In the material below, find the line with "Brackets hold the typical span" and the line with "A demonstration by", then output those two lines and every line between them, exactly.
::::
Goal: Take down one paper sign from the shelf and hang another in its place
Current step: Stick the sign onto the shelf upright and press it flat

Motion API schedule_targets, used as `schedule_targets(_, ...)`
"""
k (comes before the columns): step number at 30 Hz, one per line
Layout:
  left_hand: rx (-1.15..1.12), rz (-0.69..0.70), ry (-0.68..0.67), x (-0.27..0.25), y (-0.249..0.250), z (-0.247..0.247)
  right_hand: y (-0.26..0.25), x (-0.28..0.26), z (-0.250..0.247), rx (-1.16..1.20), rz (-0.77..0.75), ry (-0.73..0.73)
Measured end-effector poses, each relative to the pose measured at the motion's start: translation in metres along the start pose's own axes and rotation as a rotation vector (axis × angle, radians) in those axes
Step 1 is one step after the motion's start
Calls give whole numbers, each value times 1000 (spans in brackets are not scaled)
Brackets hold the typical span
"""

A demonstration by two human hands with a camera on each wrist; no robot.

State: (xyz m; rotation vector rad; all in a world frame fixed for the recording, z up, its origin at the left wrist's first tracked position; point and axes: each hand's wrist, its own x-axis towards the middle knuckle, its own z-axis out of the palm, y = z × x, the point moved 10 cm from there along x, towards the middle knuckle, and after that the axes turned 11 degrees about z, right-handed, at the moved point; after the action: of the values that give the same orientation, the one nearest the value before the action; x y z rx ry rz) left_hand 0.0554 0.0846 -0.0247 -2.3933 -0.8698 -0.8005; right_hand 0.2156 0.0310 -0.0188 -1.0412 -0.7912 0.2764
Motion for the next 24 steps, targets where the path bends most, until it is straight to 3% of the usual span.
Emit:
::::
**EXERCISE ANSWER**
Brackets hold the typical span
"""

A demonstration by two human hands with a camera on each wrist; no robot.

The full answer has been given.